4.1. Toxins and Orthosis

For example, orthosis combined with BoNT-A injection has been shown to be effective for the treatment of pes varus and equinovarus foot, clonus, and walking [44] in patients with post-stroke paresis related to triceps sura spasticity. Orthosis has been used as an ankle–foot aid to avoid muscle rigidity and joint deformity and to recover walking and motor skills [45] such as walking speed and increased peak ankle dorsiflexion during both the stance and swing phases [46]. The literature is scarce on the number of trials that could show a BoNT-A effect on velocity improvement [47]. Only a recent systematic review has shown an improvement in gait velocity of a 0.044 m/s increase (with an effect size of 0.193). The authors also found that the combined therapy of BoNT and rehabilitation gradually distributed the dosage amount of BoNT-A into other muscles over the treatment course. Teasell et al. examined the rehabilitation management of post-stroke patients and reported that proper management and training for spasticity was effective for the improvement of motor function in post-stroke patients, even at 6 months or more after onset [48].

4.2. Toxin, Electrical Stimulation, and Physical Therapy

The long-term effect of BoNT-A has been studied by using electrical stimulation (ES), which rushes the binding and internalization, as well as the translocation, of BoNT-A at the motor nerve terminals in animal models just a few minutes after BoNT injection [49]. Several studies have also been conducted in humans. However, a recent review has reported that all studies were not in accordance with stimulation procedures [34]. Controversial opinions have been reported in a few reviews [49,50,51]. A recent review reported that a consensus could not be reached on the use of ES (71%), and the use of other stimulations, such as muscle vibrations and shockwave therapy (consensus by 100% and 84%), was not recommended for spasticity. The optimal adjunctive therapy to be used depends on the treatment goals. However, the use of continuous posture techniques, such as taping and casting, after BTIs is recommended to improve the passive range of motion or spasticity, but not to enhance active functions. The continuous posture should be applied for 1 to 2 weeks after BTIs; meanwhile, adjunct active therapy has been recommended for at least 3 h per week, even though the optimal total duration is unknown. Moreover, the use of low-intensity manual stretching, as well as the use of K-taping or compression sleeves, are not recommended [32].

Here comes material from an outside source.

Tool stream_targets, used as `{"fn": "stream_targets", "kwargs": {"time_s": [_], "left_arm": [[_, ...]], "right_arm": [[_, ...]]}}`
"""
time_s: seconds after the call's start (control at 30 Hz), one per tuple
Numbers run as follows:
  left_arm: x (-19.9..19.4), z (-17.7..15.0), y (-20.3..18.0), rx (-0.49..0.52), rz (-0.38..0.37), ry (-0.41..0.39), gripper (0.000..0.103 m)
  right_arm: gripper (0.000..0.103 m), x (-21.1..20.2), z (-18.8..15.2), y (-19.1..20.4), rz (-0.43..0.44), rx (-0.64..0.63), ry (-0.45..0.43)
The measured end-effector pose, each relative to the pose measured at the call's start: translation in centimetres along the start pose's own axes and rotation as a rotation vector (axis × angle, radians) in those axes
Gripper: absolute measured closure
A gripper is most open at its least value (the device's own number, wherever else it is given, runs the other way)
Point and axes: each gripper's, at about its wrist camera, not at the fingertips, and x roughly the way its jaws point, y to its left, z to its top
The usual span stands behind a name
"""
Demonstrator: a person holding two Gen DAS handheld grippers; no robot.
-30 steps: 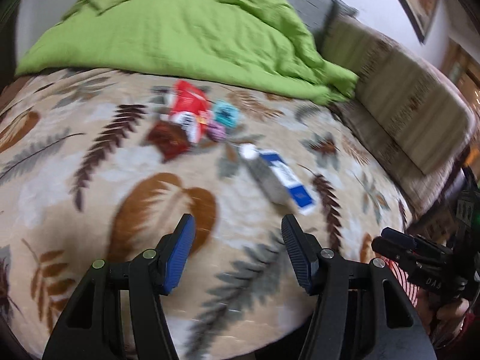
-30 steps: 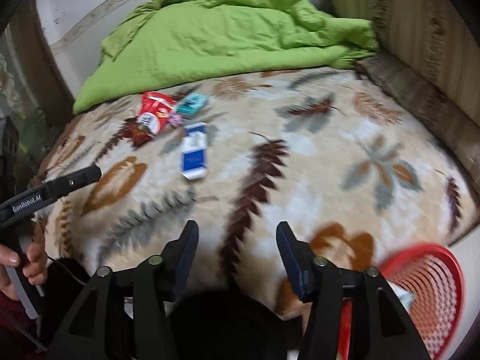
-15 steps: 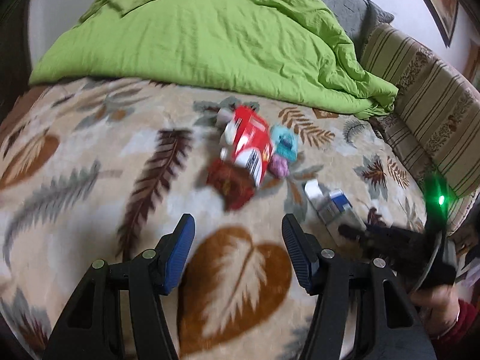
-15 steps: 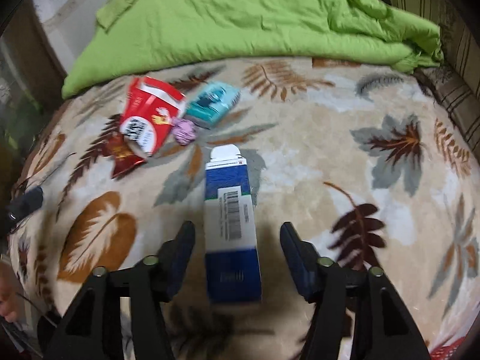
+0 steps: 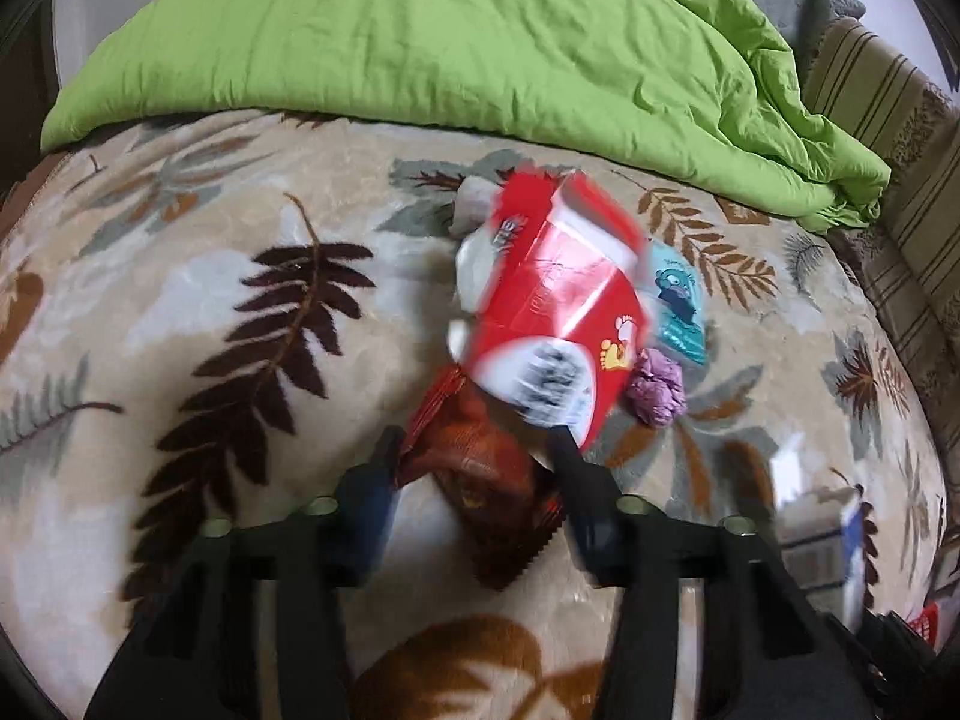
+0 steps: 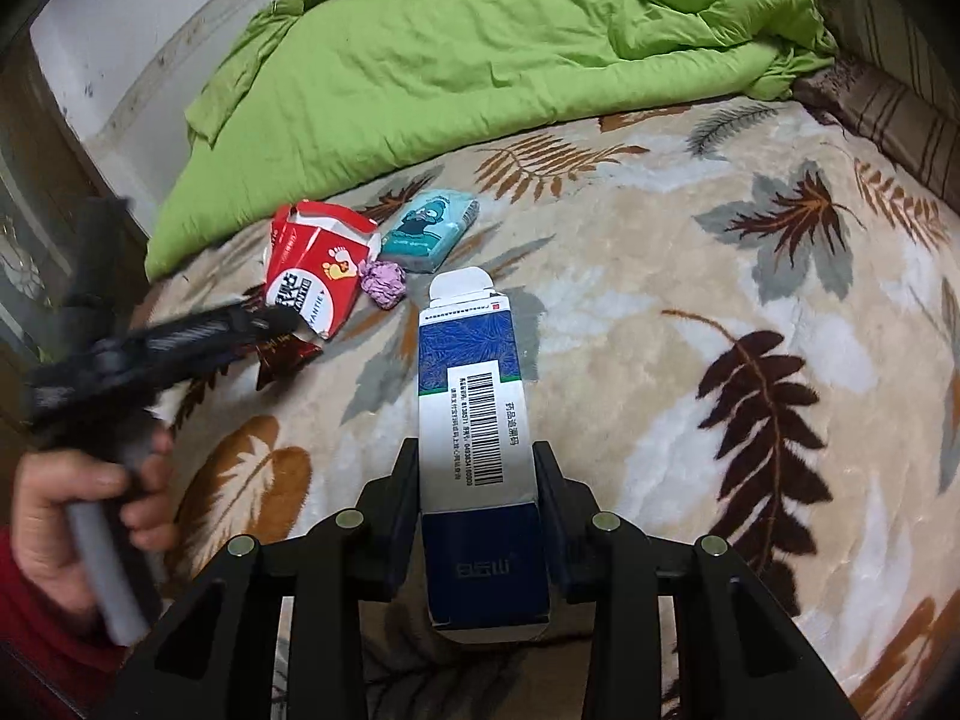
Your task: Collect trash
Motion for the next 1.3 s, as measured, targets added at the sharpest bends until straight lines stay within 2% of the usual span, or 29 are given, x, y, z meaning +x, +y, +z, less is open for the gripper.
{"fn": "stream_targets", "kwargs": {"time_s": [0.07,0.2,0.33,0.43,0.53,0.67,0.87,1.1,1.3], "left_arm": [[-0.3,-0.5,0.0,-0.001,-0.006,-0.036,0.065],[-2.2,-2.3,-0.2,0.009,-0.013,-0.062,0.067],[-5.3,-5.1,-0.7,0.061,-0.027,-0.089,0.067],[-7.9,-7.8,-0.5,0.064,-0.051,-0.097,0.067],[-10.1,-10.6,-0.1,0.068,-0.042,-0.12,0.067],[-11.2,-12.9,0.4,0.045,-0.02,-0.16,0.067],[-11.1,-14.3,0.4,0.069,0.025,-0.206,0.067],[-11.4,-14.7,-0.3,0.112,0.08,-0.259,0.067],[-11.3,-14.6,-0.9,0.15,0.126,-0.294,0.067]], "right_arm": [[0.065,-0.2,-0.2,0.2,0.0,-0.005,-0.012],[0.065,-1.2,-0.3,0.7,0.004,-0.031,-0.062],[0.065,-1.5,-0.3,1.2,-0.008,-0.056,-0.079],[0.065,-2.1,-0.6,1.9,-0.026,-0.087,-0.109],[0.065,-2.7,-1.3,2.9,-0.024,-0.119,-0.126],[0.065,-3.0,-2.7,4.2,-0.009,-0.156,-0.112],[0.065,-3.5,-4.2,5.9,-0.014,-0.243,-0.125],[0.065,-3.0,-3.9,5.5,-0.012,-0.214,-0.118],[0.065,-2.6,-4.1,6.0,-0.032,-0.253,-0.112]]}}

4.3. Toxin and Extracorporeal Shockwave Therapy

Another adjunct therapy suggested to improve post-stroke spasticity is extracorporeal shockwave therapy (ESWT) [52,53,54], which consists of focal pressure pulses with about 1000 impulses on the spastic muscle. Even though, recently, the experts did not recommend the use of ESWT, some studies reported the safety and effectiveness of 500 non-focused pulses of low-energy ESW, showing a statistically significant improvement in hypertonic muscles for several weeks [53,54,55]. Manganotti and Amelio showed the safety and effectiveness of one ESWT session in the reduction of wrist and finger flexor spasticity in stroke patients persisting for at least 12 weeks, without adverse events [54]. Moreover, a single ESWT stimulation was used for children affected by cerebral palsy with spastic equinus foot [56]. However, the reported overall study results in chronic stroke or multiple sclerosis patients could be extended to other central pathology manifestations with spasticity [32].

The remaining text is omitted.